_Work request_
Report every line of the listing below in which the string "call" occurs.

_Supplied information_
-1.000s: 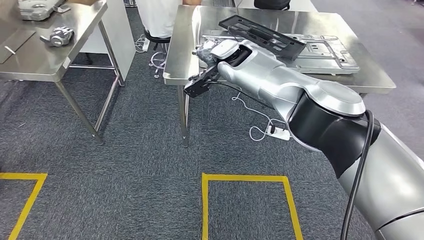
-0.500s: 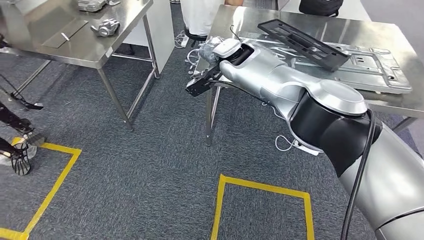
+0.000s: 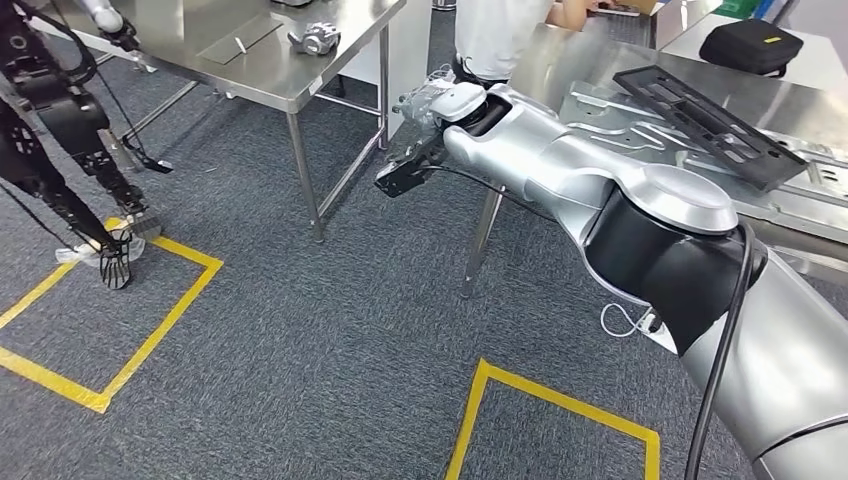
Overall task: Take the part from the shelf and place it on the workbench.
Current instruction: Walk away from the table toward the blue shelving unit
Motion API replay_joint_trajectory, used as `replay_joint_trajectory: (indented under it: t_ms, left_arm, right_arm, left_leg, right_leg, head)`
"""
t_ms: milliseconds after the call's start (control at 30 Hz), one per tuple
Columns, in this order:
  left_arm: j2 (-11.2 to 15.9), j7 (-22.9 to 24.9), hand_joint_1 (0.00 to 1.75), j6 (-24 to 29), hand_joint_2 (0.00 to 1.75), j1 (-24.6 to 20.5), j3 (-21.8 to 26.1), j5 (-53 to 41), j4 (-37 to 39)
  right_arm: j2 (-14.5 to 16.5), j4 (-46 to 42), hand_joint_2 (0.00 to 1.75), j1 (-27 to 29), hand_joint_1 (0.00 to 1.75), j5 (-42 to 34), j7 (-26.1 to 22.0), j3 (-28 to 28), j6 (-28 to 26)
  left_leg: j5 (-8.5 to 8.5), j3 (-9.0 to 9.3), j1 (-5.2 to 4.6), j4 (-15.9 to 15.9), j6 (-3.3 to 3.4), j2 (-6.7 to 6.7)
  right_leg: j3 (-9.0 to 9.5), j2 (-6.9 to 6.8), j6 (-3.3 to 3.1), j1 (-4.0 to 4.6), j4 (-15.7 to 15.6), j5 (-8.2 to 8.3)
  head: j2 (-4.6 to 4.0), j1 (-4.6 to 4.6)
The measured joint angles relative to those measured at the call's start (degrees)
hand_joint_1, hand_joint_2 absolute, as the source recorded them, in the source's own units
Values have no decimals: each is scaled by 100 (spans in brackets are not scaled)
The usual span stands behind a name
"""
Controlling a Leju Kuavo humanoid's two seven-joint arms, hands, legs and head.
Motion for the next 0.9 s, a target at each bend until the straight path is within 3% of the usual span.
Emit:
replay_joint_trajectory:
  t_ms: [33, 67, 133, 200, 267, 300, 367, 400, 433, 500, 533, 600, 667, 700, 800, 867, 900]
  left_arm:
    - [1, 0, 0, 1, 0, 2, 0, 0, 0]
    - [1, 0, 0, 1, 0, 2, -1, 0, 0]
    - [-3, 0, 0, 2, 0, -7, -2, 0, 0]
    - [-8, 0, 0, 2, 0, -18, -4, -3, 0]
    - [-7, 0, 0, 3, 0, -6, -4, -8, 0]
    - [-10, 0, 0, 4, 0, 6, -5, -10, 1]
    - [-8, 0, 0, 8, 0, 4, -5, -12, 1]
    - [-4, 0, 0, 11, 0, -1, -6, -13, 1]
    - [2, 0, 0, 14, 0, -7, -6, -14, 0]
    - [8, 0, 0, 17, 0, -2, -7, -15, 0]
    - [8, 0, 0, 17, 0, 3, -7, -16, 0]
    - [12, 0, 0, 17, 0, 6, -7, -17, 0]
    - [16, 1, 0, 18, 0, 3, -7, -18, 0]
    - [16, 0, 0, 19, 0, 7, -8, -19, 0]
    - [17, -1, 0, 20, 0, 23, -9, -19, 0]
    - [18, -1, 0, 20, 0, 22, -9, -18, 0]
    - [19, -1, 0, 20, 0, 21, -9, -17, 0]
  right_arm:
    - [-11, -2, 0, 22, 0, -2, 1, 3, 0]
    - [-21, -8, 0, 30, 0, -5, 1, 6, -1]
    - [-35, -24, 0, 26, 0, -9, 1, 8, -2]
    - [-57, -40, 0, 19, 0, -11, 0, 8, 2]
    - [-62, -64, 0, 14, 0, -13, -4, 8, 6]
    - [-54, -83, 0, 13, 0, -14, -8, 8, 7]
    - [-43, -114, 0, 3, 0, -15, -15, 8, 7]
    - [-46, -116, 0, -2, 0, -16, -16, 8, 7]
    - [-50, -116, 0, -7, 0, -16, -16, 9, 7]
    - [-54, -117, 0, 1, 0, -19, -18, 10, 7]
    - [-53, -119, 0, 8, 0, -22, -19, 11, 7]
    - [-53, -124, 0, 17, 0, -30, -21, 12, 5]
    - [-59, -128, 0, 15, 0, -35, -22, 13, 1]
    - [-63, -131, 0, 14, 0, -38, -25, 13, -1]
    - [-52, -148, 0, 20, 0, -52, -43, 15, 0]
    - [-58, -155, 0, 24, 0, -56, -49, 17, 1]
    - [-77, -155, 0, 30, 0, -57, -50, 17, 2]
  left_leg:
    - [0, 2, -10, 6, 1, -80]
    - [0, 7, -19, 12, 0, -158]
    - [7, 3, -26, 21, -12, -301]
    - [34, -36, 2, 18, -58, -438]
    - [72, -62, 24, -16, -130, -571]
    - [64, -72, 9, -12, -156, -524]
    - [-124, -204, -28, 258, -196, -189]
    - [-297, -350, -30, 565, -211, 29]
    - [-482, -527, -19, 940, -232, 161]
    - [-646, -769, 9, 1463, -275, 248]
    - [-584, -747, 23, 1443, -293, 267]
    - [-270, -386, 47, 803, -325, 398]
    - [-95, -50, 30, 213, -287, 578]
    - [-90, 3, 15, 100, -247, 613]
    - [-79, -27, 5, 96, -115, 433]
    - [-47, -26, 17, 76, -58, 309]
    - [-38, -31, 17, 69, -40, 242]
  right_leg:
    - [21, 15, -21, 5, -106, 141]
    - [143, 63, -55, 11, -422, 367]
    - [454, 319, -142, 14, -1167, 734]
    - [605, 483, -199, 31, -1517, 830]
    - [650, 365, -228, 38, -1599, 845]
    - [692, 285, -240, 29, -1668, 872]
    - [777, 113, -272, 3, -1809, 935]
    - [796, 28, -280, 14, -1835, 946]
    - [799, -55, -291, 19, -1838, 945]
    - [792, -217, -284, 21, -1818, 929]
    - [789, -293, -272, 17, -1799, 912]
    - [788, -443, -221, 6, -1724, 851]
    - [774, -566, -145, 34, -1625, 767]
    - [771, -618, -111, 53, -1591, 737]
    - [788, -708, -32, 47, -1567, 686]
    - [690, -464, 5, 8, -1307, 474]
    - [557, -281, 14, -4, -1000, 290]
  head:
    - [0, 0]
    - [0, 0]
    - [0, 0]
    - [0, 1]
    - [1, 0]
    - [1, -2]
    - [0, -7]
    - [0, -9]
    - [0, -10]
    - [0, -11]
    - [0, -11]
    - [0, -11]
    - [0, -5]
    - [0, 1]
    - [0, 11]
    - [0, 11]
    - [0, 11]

_Problem solution_
t_ms: milliseconds after the call's start (control at 30 Hz), one per tuple
The measured joint angles relative to those measured at the call's start (degrees)

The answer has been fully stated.